The Court, after over-ruling the objection as coming too late after judgment, and remarking, that if taken in apt time “ his Honor would have allowed an amendment had he deemed it necessary,” concluded the opinion in these words: “Blit the Court is of the opinion that the action is properly brought, as the complaint shows, that notwithstanding the caption, it is really in the name of the wards, against their *113 late guardian and his sureties on the guardian bond.” This ruling shows that to find the parties plaintiff the complaint may be looked into, and those ate relators who appear therein to be entitled to maintain the action upon the cause of action set out.

Relators are those for whose benefit suit is brought on an official bond, and are substantially the plaintiffs demanding relief, and the miscalling them cannot impair their right to recover, when this is patent upon the complaint. The State is not a proper party to the suit, and it has been decided, contrary to the former practice, that under the Code system the joining improper parties with the plaintiff is a harmless error, as judgment may he rendered in favor of such as are entitled, and therefore the proceeding is not vitiated. Green v. Green, 69 N. C.; 394; Burns v. Ashworth, 72 N. C., 496.

Moreover, the demurrer is insufficient in form, and does not properly raise the question argued before us. It assigns as the ground thereof, that the relators, suing on behalf of the town, " are not proper parties to this suit,” while it is plain that they (or the town) are the only proper parties to maintain the action, not as relators, but in their own right, and the State is an improper party, and this for the reason given in the demurrer that the bond “ was not executed to and payable to the State.” If the State were not the ob-ligee, and the complaint averred that it was, the variance between the allegation and proof would be fatal at the trial.
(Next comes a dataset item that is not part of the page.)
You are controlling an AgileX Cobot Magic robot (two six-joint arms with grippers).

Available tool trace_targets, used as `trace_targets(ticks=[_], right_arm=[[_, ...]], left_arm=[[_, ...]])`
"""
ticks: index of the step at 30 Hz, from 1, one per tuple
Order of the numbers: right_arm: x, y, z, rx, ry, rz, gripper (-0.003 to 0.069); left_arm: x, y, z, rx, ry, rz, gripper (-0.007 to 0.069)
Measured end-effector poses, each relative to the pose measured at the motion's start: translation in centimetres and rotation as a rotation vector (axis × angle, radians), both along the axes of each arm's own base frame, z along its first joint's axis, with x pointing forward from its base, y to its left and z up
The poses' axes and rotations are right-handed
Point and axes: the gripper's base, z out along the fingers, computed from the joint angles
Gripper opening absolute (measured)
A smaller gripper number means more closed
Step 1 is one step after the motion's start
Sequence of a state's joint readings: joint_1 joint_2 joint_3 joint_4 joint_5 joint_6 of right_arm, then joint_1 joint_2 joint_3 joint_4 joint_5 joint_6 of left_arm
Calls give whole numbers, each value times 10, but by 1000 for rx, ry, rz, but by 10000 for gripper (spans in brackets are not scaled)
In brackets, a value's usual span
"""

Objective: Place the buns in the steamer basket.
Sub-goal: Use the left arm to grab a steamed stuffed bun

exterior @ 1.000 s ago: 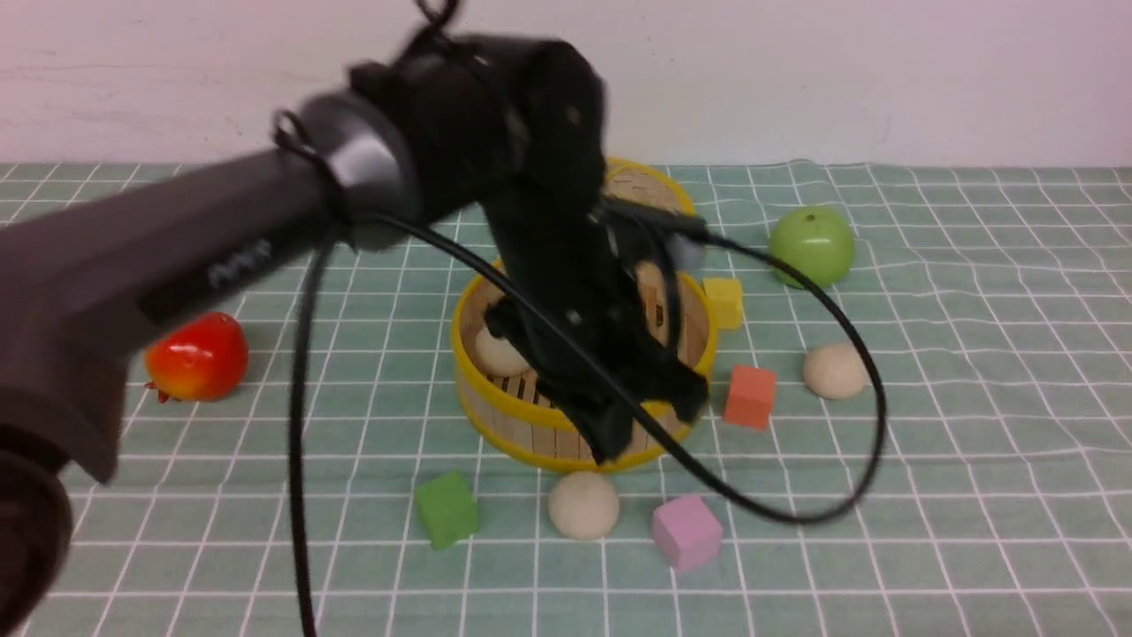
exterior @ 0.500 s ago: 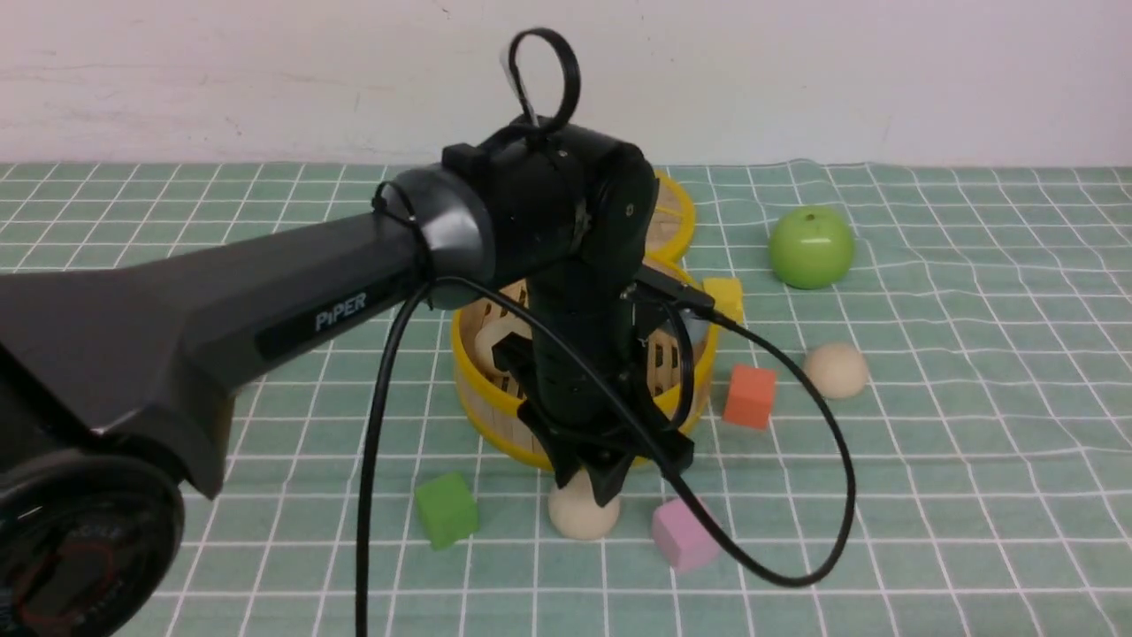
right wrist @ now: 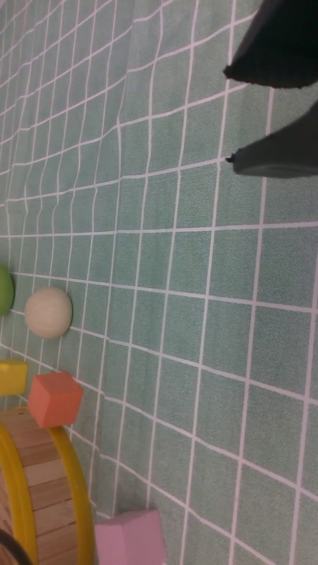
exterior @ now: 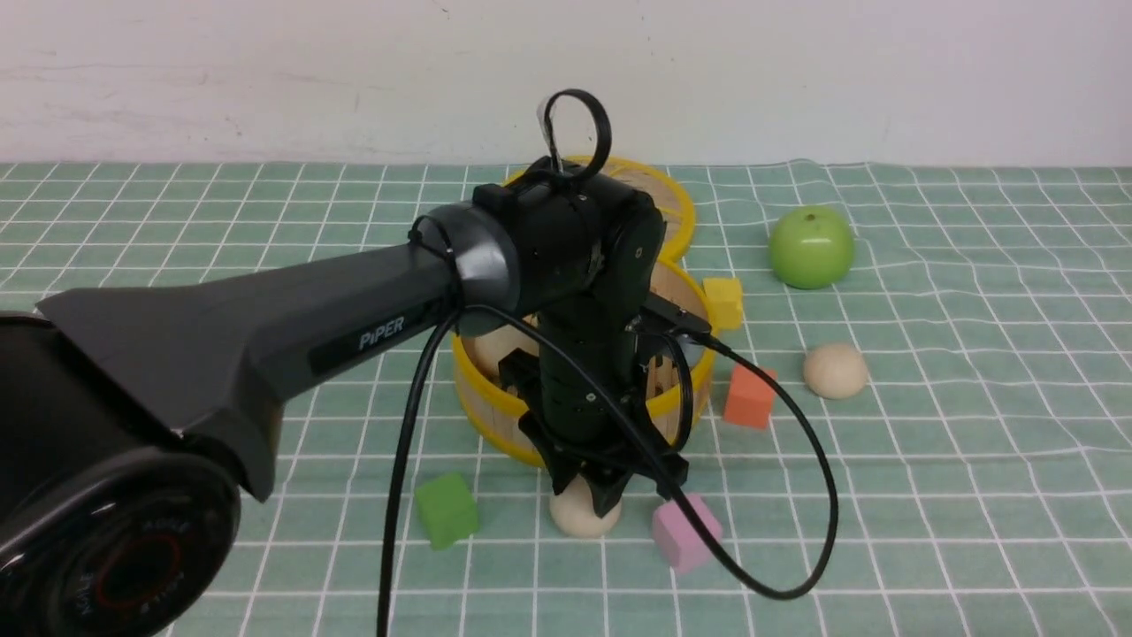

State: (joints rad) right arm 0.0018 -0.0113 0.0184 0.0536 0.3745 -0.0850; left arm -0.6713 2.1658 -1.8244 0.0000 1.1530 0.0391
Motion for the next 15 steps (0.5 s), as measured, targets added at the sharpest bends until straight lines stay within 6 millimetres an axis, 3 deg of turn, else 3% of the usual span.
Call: trace_targets(ticks=[11,12,15], right_arm=[[0,0,0,0,0,0,240],[0,0,0,0,0,0,240],[0,0,0,0,0,0,240]], left_arm=[[4,-2,-10,5,-13,-3,130],[4,-2,-12,8,-9,-3,60],[4,-2,-12,11,-6,-4,-13]])
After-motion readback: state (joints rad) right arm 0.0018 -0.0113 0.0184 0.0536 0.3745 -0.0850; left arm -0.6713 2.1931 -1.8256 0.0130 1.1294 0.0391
We do not understand it to be contended that the bond is a nullity, and no recovery could be effected in an action brought to enforce its provisions by the obligee.

We do not propose to pursue the discussion of the point, because it is not necessary in disposing of the ruling brought up for review, further than to say, that no reason occurs to us for refusing to enforce such a bond in a suit at the instance of the present obligee, the town, which, acting in a *114public capacity, has taken a security for the faithful discharge of the trust assumed by the principal obligor, on an appointment legally conferred.

It would be a strange result if the defendants, accepting what has been done, and by becoming sureties enabling their principal to collect taxes under the conferred office, could disown what has been done and exonerate themselves from all liability upon their obligation.

We must overrule the demurrer for the reasons stated, and suggest to the Court below, wheu the cause is again taken up for action under this opinion, if deemed necessary, such amendment merely be made as will make the record self-consistent and harmonious in its several parts.

The judgment must be reversed, and the cause proceed in the Superior Court of Warren.